EXERCISE OBJECTIVE: Below are some entries. Copy each line that holds the string "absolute".

● ● ● ●

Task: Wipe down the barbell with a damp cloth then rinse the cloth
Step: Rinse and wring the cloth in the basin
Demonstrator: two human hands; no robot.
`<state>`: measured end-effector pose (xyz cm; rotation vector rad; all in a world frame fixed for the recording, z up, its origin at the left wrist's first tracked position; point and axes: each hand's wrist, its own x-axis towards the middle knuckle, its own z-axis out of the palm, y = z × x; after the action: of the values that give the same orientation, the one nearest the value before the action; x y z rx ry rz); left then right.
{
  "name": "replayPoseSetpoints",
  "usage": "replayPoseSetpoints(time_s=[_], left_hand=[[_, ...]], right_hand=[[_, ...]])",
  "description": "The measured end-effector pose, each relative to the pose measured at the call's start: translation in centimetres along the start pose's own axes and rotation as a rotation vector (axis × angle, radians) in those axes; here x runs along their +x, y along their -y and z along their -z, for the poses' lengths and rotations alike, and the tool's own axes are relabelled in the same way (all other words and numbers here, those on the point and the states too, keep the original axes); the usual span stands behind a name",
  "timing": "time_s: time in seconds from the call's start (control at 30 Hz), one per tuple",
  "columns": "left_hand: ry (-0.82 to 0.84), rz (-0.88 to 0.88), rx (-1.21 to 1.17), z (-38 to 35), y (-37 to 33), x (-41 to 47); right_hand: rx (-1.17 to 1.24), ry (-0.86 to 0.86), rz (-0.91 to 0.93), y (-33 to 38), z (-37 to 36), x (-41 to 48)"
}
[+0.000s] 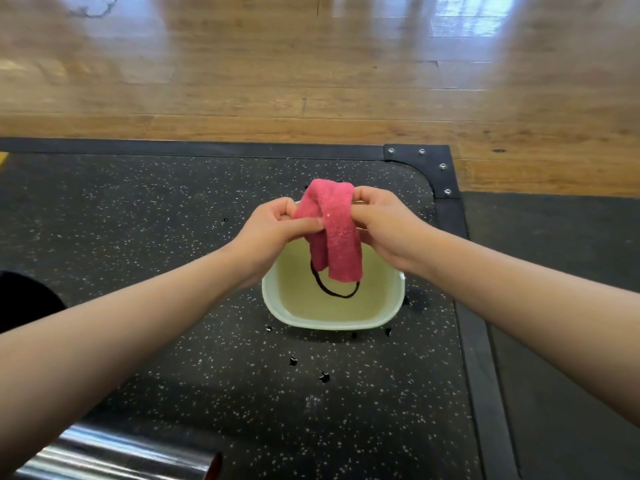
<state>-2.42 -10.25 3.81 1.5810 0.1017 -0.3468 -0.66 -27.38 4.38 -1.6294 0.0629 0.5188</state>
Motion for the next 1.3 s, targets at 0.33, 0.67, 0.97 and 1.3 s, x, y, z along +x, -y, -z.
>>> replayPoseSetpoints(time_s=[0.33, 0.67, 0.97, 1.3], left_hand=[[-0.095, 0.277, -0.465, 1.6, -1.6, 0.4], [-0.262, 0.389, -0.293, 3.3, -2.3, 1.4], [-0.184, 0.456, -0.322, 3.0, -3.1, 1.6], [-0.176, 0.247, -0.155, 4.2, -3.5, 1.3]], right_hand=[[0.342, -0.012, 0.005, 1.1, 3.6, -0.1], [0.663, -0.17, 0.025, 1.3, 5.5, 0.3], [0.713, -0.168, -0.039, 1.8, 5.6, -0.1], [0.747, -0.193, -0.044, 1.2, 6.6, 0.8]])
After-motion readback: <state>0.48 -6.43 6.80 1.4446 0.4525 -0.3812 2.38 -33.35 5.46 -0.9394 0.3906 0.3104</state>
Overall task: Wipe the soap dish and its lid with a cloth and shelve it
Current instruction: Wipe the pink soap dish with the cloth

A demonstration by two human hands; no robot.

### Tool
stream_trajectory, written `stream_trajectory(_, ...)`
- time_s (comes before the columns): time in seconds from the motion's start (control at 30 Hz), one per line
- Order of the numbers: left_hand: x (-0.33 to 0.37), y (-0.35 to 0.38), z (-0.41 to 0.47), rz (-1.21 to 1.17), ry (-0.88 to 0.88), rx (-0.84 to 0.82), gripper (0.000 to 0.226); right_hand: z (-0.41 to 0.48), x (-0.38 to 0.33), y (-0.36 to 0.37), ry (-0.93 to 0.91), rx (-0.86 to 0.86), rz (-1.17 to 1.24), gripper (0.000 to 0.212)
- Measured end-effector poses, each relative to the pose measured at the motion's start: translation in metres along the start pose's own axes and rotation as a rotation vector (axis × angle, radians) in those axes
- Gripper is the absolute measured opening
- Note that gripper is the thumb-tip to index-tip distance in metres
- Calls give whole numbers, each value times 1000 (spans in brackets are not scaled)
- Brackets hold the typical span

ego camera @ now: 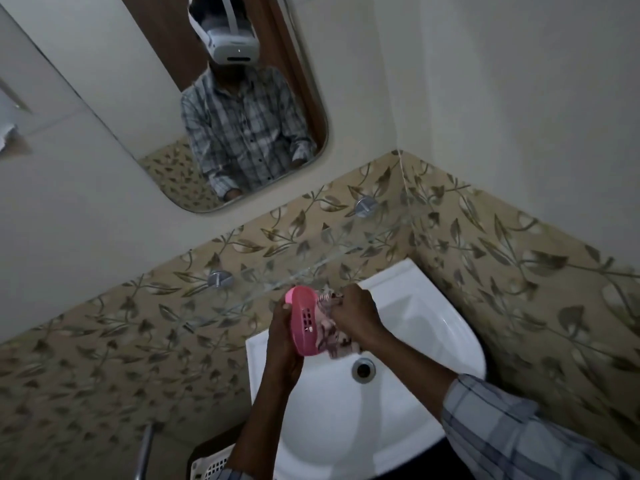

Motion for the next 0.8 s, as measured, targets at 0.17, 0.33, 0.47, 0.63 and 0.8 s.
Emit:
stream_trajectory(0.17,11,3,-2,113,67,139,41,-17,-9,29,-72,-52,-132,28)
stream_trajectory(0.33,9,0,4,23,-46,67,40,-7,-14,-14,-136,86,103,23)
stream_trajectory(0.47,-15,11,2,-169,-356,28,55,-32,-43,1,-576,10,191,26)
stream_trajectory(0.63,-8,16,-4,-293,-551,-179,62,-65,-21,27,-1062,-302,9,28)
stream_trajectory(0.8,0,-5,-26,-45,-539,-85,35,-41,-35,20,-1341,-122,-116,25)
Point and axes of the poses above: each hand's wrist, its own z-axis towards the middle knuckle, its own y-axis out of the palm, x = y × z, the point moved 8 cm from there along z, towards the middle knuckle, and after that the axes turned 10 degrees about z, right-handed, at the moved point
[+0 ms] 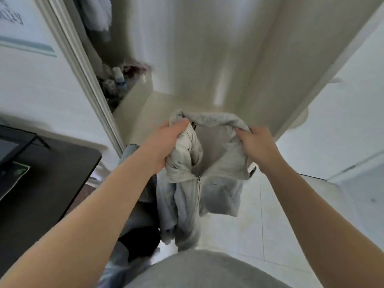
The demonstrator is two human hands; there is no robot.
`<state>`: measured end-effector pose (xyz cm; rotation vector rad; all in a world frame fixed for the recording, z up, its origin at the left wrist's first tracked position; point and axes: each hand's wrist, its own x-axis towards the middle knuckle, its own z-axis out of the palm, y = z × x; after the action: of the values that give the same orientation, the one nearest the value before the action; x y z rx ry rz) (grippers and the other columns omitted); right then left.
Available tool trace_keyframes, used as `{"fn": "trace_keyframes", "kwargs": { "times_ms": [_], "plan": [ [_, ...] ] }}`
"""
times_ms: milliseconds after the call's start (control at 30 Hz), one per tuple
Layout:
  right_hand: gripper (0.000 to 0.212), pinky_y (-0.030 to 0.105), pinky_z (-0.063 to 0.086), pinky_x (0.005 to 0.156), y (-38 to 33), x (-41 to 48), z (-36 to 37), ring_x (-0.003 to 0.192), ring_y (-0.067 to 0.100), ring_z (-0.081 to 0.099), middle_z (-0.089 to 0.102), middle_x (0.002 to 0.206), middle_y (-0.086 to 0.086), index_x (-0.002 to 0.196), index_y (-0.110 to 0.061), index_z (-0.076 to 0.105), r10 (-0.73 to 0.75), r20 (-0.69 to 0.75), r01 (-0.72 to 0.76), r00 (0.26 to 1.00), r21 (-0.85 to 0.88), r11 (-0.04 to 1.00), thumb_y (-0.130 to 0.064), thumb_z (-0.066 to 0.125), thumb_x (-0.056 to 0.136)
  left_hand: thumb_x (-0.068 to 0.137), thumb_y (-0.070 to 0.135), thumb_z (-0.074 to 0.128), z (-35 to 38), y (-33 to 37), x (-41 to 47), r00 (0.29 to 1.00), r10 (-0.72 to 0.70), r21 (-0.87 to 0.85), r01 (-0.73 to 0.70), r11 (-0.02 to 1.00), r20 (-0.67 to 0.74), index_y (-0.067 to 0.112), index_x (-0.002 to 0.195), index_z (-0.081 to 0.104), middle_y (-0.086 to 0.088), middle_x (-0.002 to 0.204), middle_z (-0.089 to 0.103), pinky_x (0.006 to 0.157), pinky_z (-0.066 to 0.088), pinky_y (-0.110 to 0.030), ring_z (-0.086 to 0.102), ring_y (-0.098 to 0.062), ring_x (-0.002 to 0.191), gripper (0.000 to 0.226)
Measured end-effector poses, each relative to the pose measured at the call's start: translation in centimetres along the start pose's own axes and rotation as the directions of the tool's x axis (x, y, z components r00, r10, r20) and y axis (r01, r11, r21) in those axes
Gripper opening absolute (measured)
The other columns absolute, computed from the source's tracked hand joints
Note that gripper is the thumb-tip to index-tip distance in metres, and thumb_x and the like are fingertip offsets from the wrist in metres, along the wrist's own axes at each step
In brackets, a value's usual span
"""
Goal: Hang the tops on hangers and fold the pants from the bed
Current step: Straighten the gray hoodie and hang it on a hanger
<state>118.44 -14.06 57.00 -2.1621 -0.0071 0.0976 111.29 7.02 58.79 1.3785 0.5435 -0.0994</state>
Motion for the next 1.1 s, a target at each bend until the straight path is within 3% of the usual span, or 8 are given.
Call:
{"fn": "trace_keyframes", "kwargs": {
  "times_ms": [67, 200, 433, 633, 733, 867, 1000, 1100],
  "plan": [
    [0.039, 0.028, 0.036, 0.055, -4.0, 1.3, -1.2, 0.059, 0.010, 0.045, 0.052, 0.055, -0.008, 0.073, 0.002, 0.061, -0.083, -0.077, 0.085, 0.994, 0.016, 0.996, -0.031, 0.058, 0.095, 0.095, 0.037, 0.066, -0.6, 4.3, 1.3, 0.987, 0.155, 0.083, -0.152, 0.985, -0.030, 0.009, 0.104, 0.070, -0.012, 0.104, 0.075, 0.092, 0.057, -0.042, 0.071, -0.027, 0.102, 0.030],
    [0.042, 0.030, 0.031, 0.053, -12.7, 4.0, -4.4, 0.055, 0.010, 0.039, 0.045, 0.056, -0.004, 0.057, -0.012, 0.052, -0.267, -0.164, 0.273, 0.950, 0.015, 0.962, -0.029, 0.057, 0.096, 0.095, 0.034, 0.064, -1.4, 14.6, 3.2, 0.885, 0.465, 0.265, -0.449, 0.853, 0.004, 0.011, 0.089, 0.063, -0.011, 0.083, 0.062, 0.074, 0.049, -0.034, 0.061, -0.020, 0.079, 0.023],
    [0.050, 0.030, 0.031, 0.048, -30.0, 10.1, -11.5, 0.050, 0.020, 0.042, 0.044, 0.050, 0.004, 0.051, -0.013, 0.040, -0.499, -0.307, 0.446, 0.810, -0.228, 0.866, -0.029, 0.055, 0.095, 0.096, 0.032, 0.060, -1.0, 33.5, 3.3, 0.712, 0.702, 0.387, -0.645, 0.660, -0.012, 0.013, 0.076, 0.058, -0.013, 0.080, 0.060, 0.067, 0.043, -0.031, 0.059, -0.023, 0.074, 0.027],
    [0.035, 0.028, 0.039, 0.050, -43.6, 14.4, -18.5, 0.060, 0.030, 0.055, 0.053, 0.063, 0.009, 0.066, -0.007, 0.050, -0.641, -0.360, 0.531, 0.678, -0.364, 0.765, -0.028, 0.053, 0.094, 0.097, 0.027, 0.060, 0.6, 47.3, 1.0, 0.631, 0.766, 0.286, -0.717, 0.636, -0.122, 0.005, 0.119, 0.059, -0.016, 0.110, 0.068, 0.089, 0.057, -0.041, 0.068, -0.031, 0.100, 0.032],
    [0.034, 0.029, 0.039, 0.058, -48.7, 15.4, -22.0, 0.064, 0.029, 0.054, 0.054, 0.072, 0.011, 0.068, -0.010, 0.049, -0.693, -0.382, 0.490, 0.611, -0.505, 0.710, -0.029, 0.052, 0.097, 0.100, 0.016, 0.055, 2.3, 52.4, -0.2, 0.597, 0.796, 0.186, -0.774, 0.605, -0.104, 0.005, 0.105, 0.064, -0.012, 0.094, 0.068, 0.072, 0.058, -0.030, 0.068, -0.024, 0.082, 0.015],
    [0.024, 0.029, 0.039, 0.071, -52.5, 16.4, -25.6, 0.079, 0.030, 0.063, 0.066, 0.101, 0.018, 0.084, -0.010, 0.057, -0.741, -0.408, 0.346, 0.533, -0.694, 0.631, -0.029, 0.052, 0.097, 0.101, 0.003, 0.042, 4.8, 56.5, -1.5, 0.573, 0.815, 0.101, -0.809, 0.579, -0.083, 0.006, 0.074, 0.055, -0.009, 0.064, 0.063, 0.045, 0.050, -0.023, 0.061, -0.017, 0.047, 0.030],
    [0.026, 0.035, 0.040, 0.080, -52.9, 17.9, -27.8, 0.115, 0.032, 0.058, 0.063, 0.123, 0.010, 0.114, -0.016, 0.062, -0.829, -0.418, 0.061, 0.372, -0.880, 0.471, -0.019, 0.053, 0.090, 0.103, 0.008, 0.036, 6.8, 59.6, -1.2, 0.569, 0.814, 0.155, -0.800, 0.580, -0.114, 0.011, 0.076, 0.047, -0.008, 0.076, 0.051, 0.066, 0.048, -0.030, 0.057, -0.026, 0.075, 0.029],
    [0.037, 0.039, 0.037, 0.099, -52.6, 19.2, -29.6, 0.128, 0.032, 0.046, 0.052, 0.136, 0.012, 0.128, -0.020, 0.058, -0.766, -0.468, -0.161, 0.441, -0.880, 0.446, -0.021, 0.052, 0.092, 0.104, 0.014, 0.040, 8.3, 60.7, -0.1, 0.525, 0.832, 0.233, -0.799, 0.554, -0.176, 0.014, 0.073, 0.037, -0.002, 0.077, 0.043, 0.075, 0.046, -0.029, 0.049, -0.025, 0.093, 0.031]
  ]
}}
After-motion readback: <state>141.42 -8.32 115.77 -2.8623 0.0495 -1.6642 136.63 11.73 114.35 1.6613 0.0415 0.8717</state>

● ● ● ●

ANSWER BOX:
- Gripper is the absolute measured opening
Gripper opening absolute (measured)
The other columns absolute, computed from the source's tracked hand joints

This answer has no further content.